__Work order__:
Nothing but the lines from the one containing "Point out the black left robot" through the end of the data should be output, each reproduced exactly.

(Records drawn from a dataset)
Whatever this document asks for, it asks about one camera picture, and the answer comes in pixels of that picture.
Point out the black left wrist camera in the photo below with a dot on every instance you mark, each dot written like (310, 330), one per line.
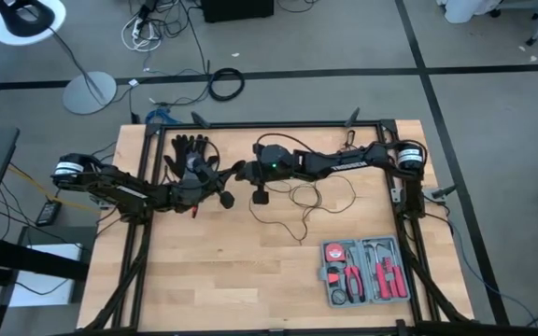
(199, 183)

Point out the white power strip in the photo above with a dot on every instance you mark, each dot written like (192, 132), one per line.
(136, 30)

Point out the grey round stand base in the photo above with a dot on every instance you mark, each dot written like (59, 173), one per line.
(82, 98)

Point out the black table frame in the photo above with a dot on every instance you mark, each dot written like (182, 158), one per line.
(269, 125)

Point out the black power brick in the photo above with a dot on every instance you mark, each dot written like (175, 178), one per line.
(48, 213)

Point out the white box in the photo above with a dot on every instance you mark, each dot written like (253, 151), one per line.
(45, 289)

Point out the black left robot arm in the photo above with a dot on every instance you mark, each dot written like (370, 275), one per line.
(110, 184)

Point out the black curved object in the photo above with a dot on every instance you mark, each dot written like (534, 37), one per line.
(14, 25)

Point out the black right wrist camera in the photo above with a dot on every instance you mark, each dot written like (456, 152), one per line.
(259, 165)

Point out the black box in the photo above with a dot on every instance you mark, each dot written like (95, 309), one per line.
(236, 9)

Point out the black green work glove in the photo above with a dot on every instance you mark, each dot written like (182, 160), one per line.
(178, 149)
(201, 144)

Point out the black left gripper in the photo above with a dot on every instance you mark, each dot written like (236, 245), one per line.
(226, 200)

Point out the grey plastic tool case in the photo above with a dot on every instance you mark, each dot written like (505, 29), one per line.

__Task response__:
Point out the black left robot arm in the photo above with a dot on every instance you mark, each dot written like (370, 275), one per line.
(110, 184)

Point out the black curved object in the photo above with a dot on every instance you mark, each dot written like (534, 37), one per line.
(14, 25)

Point out the black right wrist camera in the photo above with a dot on every instance you mark, each dot written like (456, 152), one per line.
(259, 165)

Point out the black box in the photo above with a dot on every instance you mark, each dot written like (95, 309), one per line.
(236, 9)

Point out the black green work glove in the photo above with a dot on every instance you mark, each dot written like (182, 160), one per line.
(178, 149)
(201, 144)

Point out the black left gripper in the photo above with a dot on every instance you mark, each dot written like (236, 245), one per line.
(226, 200)

Point out the grey plastic tool case in the photo above with a dot on every instance you mark, each dot written like (505, 29), one per line.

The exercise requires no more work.